# TASK
Omit every picture while you reproduce the entries that follow word for word.

# THE INPUT
· · ·

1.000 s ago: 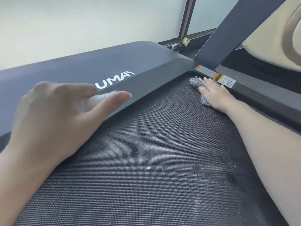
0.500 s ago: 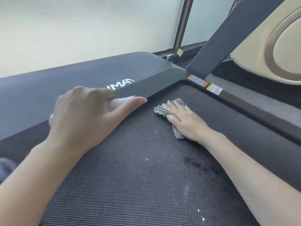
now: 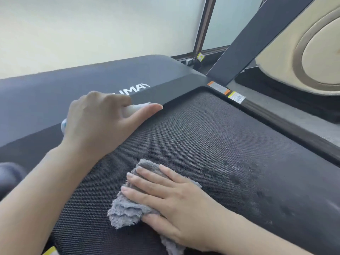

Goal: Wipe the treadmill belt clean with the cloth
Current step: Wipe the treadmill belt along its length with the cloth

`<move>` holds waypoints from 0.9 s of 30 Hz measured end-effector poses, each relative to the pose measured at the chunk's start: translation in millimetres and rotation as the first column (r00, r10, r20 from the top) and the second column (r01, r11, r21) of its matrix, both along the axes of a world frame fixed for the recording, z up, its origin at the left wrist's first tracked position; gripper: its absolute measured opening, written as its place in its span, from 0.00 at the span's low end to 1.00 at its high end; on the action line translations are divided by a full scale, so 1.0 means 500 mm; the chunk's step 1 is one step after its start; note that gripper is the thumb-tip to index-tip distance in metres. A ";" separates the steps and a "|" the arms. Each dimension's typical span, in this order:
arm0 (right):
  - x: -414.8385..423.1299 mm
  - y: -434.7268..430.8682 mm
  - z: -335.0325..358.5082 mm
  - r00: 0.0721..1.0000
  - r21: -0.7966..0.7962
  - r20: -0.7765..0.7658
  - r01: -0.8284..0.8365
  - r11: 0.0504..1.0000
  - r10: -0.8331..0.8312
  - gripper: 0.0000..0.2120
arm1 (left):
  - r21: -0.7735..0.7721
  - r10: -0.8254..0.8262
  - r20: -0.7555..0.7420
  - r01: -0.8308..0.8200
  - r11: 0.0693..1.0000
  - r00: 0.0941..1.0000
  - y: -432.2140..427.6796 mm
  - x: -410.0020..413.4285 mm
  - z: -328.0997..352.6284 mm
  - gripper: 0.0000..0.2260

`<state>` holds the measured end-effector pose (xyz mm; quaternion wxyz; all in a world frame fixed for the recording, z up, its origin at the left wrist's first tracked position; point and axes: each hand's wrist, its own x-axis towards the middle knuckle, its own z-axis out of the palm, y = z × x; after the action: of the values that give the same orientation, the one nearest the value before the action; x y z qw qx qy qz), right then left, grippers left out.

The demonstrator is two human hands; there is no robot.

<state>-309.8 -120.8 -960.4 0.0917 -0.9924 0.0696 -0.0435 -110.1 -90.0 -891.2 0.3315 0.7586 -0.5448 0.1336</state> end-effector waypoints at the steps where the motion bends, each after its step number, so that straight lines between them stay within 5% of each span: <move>1: 0.003 -0.007 0.002 1.000 -0.008 -0.007 0.011 1.000 -0.011 0.24 | -0.001 -0.006 -0.003 0.006 1.000 1.000 0.001 -0.001 0.000 0.33; 9: 0.018 -0.038 0.009 0.993 -0.040 0.004 0.114 0.993 -0.114 0.25 | 0.024 0.004 -0.012 -0.003 1.000 1.000 0.001 -0.007 -0.005 0.36; 16: 0.003 -0.012 0.002 0.995 0.122 0.038 0.083 0.989 -0.088 0.25 | 0.019 0.004 0.012 -0.004 1.000 1.000 -0.003 -0.001 -0.010 0.39; 27: -0.016 -0.098 -0.006 0.981 0.038 0.082 0.173 0.984 -0.175 0.25 | 0.024 -0.002 -0.050 0.004 1.000 0.999 0.007 -0.002 -0.012 0.37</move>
<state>-317.6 -169.7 -963.6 0.1057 -0.9782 0.1528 -0.0926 -111.0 -86.4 -897.2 0.3361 0.7648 -0.5390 0.1075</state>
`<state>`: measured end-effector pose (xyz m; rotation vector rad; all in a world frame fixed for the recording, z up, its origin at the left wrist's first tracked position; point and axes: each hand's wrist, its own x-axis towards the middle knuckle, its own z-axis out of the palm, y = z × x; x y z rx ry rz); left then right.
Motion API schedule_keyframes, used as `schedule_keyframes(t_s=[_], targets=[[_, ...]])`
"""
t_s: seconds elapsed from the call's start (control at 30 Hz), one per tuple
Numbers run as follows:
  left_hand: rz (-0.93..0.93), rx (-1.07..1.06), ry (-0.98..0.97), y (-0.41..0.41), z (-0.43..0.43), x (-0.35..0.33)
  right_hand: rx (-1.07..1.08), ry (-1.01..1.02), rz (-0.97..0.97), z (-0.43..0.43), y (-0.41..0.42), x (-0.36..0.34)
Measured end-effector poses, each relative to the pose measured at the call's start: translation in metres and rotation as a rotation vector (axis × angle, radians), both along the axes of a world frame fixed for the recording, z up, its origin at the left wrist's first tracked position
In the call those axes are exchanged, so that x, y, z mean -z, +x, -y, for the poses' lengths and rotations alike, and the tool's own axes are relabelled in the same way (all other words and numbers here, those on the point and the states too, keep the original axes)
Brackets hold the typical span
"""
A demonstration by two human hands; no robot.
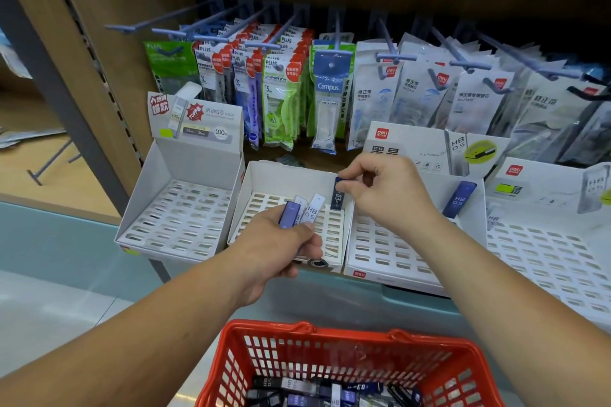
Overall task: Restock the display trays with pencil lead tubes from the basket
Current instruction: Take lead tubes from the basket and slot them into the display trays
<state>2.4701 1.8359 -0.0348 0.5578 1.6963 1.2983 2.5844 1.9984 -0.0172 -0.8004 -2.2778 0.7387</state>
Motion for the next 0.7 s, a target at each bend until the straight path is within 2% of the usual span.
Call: schedule_keyframes(t_s=[0.13,0.2,0.3,0.4,0.47,0.53,0.6,0.67,0.7], targets=[[-0.002,0.008,0.000,0.000,0.000,0.001,0.009,-0.025,0.063,-0.001,0.001,0.000],[-0.006,0.012,0.004,0.000,0.001,0.002,0.025,0.095,0.096,0.000,0.001,0.002],[-0.021,0.019,0.015,0.000,0.001,0.001,0.012,0.418,0.077,0.005,-0.002,0.006],[-0.047,0.011,0.046,0.002,0.003,-0.002,0.038,0.461,0.202,0.003,-0.002,0.009],[-0.078,0.011,0.077,0.004,0.003,-0.007,0.019,0.378,0.250,0.002,0.002,0.010],[-0.105,0.015,0.113,0.008,0.003,-0.015,0.000,0.210,0.112,0.005,0.009,0.005],[-0.112,0.032,0.152,0.014,0.002,-0.023,-0.045,-0.100,-0.090,0.007,0.018,-0.008],[-0.101,0.068,0.189,0.023,-0.002,-0.029,-0.147,-0.435,-0.209,0.008,0.028,-0.021],[-0.103,0.091,0.200,0.029,-0.005,-0.030,-0.188,-0.505,-0.236,0.007,0.034,-0.026]])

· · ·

# SOLUTION TO THIS PROBLEM
1.000 s ago: 
0.500 s ago: 
now: 

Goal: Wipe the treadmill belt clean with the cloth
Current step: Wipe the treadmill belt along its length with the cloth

`<move>` holds waypoints from 0.9 s of 30 Hz measured end-effector poses, each relative to the pose measured at the chunk's start: translation in millimetres and rotation as the first column (r00, r10, r20 from the top) and the second column (r01, r11, r21) of its matrix, both along the axes of a world frame fixed for the recording, z up, its origin at the left wrist's first tracked position; gripper: its absolute measured opening, written as its place in its span, from 0.00 at the span's low end to 1.00 at its high end; on the action line translations are divided by a full scale, so 1.0 means 500 mm; the chunk's step 1 is one step after its start; note that gripper is the thumb-tip to index-tip distance in metres. A ";" separates the steps and a "|" the arms. Each dimension's typical span, in this order:
arm0 (right):
  - x: -414.8385..423.1299 mm
  - y: -434.7268..430.8682 mm
  - z: -335.0325..358.5082 mm
  - r00: 0.0721..1.0000
  - r21: -0.7966..0.7962
  - r20: -0.7765..0.7658
  - r01: -0.8284..0.8365
  - r11: 0.0504..1.0000
  - r10: -0.8331..0.8312
  - gripper: 0.0000..0.2120
arm1 (left):
  - r21: -0.7735..0.7721
  - r10: -0.8254..0.8262
  - r20: -0.7555..0.7420
  - r01: -0.8308..0.8200
  - r11: 0.0693..1.0000
  - r00: 0.0941..1.0000
  - y: -432.2140..427.6796 mm
  - x: -410.0020..413.4285 mm
  - z: -328.0997..352.6284 mm
  - gripper: 0.0000..0.2260

`<state>` holds the measured end-effector pose (xyz mm; quaternion wxyz; all in a world frame fixed for the recording, z up, its origin at the left wrist's first tracked position; point and axes: each hand's wrist, its own x-axis towards the middle knuckle, its own z-axis out of the palm, y = z × x; after the action: of the values that give the same orientation, the one nearest the value before the action; x y z qw qx qy qz), right then left, grippers left out.

The demonstrator is two human hands; there is no robot.

<state>-309.8 -120.8 -960.4 0.0917 -0.9924 0.0696 -0.0435 -110.1 -90.0 -891.2 0.3315 0.7586 -0.5448 0.1336</state> end-effector waypoints at the steps where the motion bends, each after its step number, so that straight lines between them stay within 5% of each span: <move>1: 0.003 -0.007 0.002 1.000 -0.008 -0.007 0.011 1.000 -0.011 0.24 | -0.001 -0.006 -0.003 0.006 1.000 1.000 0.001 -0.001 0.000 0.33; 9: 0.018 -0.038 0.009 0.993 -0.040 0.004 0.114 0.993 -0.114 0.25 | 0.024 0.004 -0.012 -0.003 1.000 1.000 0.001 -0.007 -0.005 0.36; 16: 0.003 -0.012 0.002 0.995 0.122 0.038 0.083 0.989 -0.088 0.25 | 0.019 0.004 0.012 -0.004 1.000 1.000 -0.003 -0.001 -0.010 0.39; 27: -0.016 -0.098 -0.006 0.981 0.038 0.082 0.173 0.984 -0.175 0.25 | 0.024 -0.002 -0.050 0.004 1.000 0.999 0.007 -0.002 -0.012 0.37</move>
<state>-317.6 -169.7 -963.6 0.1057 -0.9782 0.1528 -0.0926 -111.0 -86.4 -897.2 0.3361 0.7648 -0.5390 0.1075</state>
`<state>`: measured end-effector pose (xyz m; rotation vector rad; all in a world frame fixed for the recording, z up, its origin at the left wrist's first tracked position; point and axes: each hand's wrist, its own x-axis towards the middle knuckle, its own z-axis out of the palm, y = z × x; x y z rx ry rz); left then right.
Motion API schedule_keyframes, used as `schedule_keyframes(t_s=[_], targets=[[_, ...]])`
"""
t_s: seconds elapsed from the call's start (control at 30 Hz), one per tuple
Numbers run as follows:
  left_hand: rz (-0.93..0.93), rx (-1.07..1.06), ry (-0.98..0.97), y (-0.41..0.41), z (-0.43..0.43), x (-0.35..0.33)
  right_hand: rx (-1.07..1.08), ry (-1.01..1.02), rz (-0.97..0.97), z (-0.43..0.43), y (-0.41..0.42), x (-0.36..0.34)
Measured end-effector poses, each relative to the pose measured at the call's start: translation in metres and rotation as a rotation vector (axis × angle, radians), both along the axes of a world frame fixed for the recording, z up, its origin at the left wrist's first tracked position
In the call those axes are exchanged, so that x, y, z mean -z, +x, -y, for the poses' lengths and rotations alike, and the tool's own axes are relabelled in the same way (all other words and numbers here, those on the point and the states too, keep the original axes)
Brackets hold the typical span
"""
A demonstration by two human hands; no robot.
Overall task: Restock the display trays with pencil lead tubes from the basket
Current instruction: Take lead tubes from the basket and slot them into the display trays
<state>2.4701 1.8359 -0.0348 0.5578 1.6963 1.2983 2.5844 1.9984 -0.0172 -0.8004 -2.2778 0.7387</state>
Motion for the next 0.7 s, a target at each bend until the straight path is within 2% of the usual span.
Call: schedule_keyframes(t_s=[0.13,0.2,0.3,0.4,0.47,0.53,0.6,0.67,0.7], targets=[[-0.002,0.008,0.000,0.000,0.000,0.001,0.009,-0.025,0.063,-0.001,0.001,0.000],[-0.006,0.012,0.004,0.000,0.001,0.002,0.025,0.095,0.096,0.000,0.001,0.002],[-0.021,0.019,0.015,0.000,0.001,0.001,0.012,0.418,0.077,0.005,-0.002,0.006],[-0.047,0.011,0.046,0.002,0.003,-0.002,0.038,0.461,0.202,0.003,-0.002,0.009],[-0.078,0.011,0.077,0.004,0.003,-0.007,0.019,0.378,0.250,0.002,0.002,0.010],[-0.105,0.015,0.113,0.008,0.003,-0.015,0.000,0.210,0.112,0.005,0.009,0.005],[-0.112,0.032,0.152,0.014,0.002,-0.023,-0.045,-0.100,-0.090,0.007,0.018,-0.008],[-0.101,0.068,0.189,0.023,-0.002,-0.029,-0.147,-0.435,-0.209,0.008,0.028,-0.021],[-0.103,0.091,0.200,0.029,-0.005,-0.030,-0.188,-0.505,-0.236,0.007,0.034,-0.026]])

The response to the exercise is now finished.